That some recommended doses are suboptimal is not exceptional, as Cross,
Peck and colleagues reported in a poster at this year's American Society
for Clinical Pharmacology & Therapeutics meeting, and as one can infer
from looking at changes in defined daily doses that have occurred in the
past 2 decades, compiled by the WHO . WHO Collaborating Centre for Drug
Statistics and Methodology in Oslo and posted on their website.
Dr Cohen asserts that higher-than-necessary doses are responsible for
patient noncompliance. That statement is a reiteration of one of the
many myths about patient compliance that have been dispelled in the past
decade by reliable measurements.
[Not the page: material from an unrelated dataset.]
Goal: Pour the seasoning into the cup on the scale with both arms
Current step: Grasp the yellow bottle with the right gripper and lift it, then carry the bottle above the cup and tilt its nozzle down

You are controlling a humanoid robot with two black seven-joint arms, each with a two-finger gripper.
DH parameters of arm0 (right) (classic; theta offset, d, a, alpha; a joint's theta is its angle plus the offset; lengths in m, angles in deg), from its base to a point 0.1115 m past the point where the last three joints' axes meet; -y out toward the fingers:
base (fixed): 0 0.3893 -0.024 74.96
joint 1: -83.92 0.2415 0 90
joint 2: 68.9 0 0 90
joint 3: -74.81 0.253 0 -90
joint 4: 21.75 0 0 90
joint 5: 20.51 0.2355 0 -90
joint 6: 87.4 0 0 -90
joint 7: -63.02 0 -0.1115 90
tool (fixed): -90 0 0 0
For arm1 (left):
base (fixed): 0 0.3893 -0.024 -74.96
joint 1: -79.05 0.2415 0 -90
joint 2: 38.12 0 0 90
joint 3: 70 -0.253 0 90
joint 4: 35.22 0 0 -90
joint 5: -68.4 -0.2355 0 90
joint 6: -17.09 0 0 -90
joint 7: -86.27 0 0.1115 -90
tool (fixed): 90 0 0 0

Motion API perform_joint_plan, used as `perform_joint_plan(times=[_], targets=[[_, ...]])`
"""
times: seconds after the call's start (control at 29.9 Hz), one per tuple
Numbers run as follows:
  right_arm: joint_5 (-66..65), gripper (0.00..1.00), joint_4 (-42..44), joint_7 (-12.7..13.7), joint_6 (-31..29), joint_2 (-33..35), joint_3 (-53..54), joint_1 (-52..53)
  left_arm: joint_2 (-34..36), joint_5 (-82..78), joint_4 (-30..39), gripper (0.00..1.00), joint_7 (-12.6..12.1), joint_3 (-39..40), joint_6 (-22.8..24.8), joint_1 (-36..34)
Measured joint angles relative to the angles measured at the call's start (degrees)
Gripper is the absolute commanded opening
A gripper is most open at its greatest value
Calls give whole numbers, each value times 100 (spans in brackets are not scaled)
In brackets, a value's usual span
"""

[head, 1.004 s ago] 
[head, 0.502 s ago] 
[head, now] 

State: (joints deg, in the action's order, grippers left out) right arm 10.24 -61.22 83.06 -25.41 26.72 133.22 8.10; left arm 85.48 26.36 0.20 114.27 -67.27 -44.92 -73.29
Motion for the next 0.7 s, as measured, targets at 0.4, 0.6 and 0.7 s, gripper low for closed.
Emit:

The myth is that noncompliance is
'caused' by this, that, and the other aspect of individual
pharmaceuticals -- side-effects, inconvenient regimens, disappointing
response to the drug, early good response to the drug, etc. etc., not to
mention drug non-specific factors, such as poor doctor-patient
communication, lack of patient education, and so forth. Discrediting
of these oft-repeated 'reasons' for poor compliance is a key finding
from the past decade of research with electronic monitoring methods,
which, together with the low-dose phenobarbital marker, are the only
reliable methods for measuring compliance. Electronic monitoring is
the only method which shows dose timing, day by day, thus providing a
very useful tool for measurement-guided medication management, to
improve poor compliance.
The research findings, which one can find compiled in the bibliography
of over 500 publications based on the use of electronic monitoring, at
www.aardex.ch, are that the patterns of good, partial, poor, and total
non-compliance are remarkably similar from drug to drug, disease to
disease, irrespective of prognosis or symptoms. Another surprise, which
is still more anecdotal than formally studied, is that the compliance
patterns of health professionals -- pharmacists, nurses, doctors,
and, in particular doctors who self-prescribe -- are not notably
different from those of patients who have no specialized training or
education in health-related matters.
This finding, which needs to be confirmed in more formal studies, casts
grave doubt on the oft-asserted value of 'patient education' as a
solution to 'the compliance problem'.
Meanwhile, it is useful to define terms. 'Patient compliance', which
means 'the patient's compliance with the prescribed drug regimen', is
defined as 'the extent to which the patient's actual dosing history
corresponds to the prescribed drug regimen', and thus is synonymous with
'the quality of the patient's execution of the prescribed drug
regimen'. (Some prefer to call this 'adherence', but see below.) Early
discontinuation of treatment is quite another phenomenon, clearly
important, both therapeutically and economically, but inherently
dichotomous, while 'compliance', as defined, is a continuous
variable, capable of fluctuating from day to day, week to week, month
to month, as long as the patient continues with the drug regimen.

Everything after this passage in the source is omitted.